== What you are asked to do ==
Each line of the data has to be transcribed exactly.

(Given data)

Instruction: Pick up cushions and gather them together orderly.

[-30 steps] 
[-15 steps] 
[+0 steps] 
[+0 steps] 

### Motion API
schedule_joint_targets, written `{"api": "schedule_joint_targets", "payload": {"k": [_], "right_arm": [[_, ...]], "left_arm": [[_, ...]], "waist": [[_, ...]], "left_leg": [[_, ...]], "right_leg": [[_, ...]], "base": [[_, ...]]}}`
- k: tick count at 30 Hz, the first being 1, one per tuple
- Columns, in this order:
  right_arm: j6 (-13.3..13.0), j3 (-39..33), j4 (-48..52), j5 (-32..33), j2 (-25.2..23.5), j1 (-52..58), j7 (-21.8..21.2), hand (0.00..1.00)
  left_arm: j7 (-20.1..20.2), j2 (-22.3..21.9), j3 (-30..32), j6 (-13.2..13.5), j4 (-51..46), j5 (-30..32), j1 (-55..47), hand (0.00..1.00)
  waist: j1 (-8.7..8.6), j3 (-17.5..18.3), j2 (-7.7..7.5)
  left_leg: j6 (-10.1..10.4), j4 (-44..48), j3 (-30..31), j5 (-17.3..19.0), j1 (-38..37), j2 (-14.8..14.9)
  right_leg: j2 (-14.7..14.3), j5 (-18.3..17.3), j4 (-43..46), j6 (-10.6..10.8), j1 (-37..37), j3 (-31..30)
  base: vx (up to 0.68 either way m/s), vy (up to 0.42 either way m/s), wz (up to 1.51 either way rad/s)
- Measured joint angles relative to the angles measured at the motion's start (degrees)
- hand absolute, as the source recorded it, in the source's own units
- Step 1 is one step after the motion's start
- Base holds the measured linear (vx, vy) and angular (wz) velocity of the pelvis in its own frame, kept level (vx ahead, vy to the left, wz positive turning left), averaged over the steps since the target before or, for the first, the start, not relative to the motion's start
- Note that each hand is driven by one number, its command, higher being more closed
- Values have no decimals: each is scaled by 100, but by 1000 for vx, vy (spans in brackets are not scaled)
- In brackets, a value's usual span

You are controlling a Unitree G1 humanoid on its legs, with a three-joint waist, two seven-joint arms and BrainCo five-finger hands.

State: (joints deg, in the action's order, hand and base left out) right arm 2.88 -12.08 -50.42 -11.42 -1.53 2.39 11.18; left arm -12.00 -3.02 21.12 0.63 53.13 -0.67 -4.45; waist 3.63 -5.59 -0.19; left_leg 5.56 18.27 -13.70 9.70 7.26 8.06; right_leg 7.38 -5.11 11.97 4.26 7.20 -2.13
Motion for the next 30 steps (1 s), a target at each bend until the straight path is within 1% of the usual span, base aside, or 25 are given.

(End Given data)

== Task output ==
Instruction: Pick up cushions and gather them together orderly.

[-30 steps] 
[-15 steps] 
[+0 steps] 
[+0 steps] 

### Motion API
schedule_joint_targets, written `{"api": "schedule_joint_targets", "payload": {"k": [_], "right_arm": [[_, ...]], "left_arm": [[_, ...]], "waist": [[_, ...]], "left_leg": [[_, ...]], "right_leg": [[_, ...]], "base": [[_, ...]]}}`
- k: tick count at 30 Hz, the first being 1, one per tuple
- Columns, in this order:
  right_arm: j6 (-13.3..13.0), j3 (-39..33), j4 (-48..52), j5 (-32..33), j2 (-25.2..23.5), j1 (-52..58), j7 (-21.8..21.2), hand (0.00..1.00)
  left_arm: j7 (-20.1..20.2), j2 (-22.3..21.9), j3 (-30..32), j6 (-13.2..13.5), j4 (-51..46), j5 (-30..32), j1 (-55..47), hand (0.00..1.00)
  waist: j1 (-8.7..8.6), j3 (-17.5..18.3), j2 (-7.7..7.5)
  left_leg: j6 (-10.1..10.4), j4 (-44..48), j3 (-30..31), j5 (-17.3..19.0), j1 (-38..37), j2 (-14.8..14.9)
  right_leg: j2 (-14.7..14.3), j5 (-18.3..17.3), j4 (-43..46), j6 (-10.6..10.8), j1 (-37..37), j3 (-31..30)
  base: vx (up to 0.68 either way m/s), vy (up to 0.42 either way m/s), wz (up to 1.51 either way rad/s)
- Measured joint angles relative to the angles measured at the motion's start (degrees)
- hand absolute, as the source recorded it, in the source's own units
- Step 1 is one step after the motion's start
- Base holds the measured linear (vx, vy) and angular (wz) velocity of the pelvis in its own frame, kept level (vx ahead, vy to the left, wz positive turning left), averaged over the steps since the target before or, for the first, the start, not relative to the motion's start
- Note that each hand is driven by one number, its command, higher being more closed
- Values have no decimals: each is scaled by 100, but by 1000 for vx, vy (spans in brackets are not scaled)
- In brackets, a value's usual span

You are controlling a Unitree G1 humanoid on its legs, with a three-joint waist, two seven-joint arms and BrainCo five-finger hands.

State: (joints deg, in the action's order, hand and base left out) right arm 2.88 -12.08 -50.42 -11.42 -1.53 2.39 11.18; left arm -12.00 -3.02 21.12 0.63 53.13 -0.67 -4.45; waist 3.63 -5.59 -0.19; left_leg 5.56 18.27 -13.70 9.70 7.26 8.06; right_leg 7.38 -5.11 11.97 4.26 7.20 -2.13
Motion for the next 30 steps (1 s), a target at each bend until the straight path is within 1% of the usual span, base aside, or 25 are given.

There's nothing left to add to the output.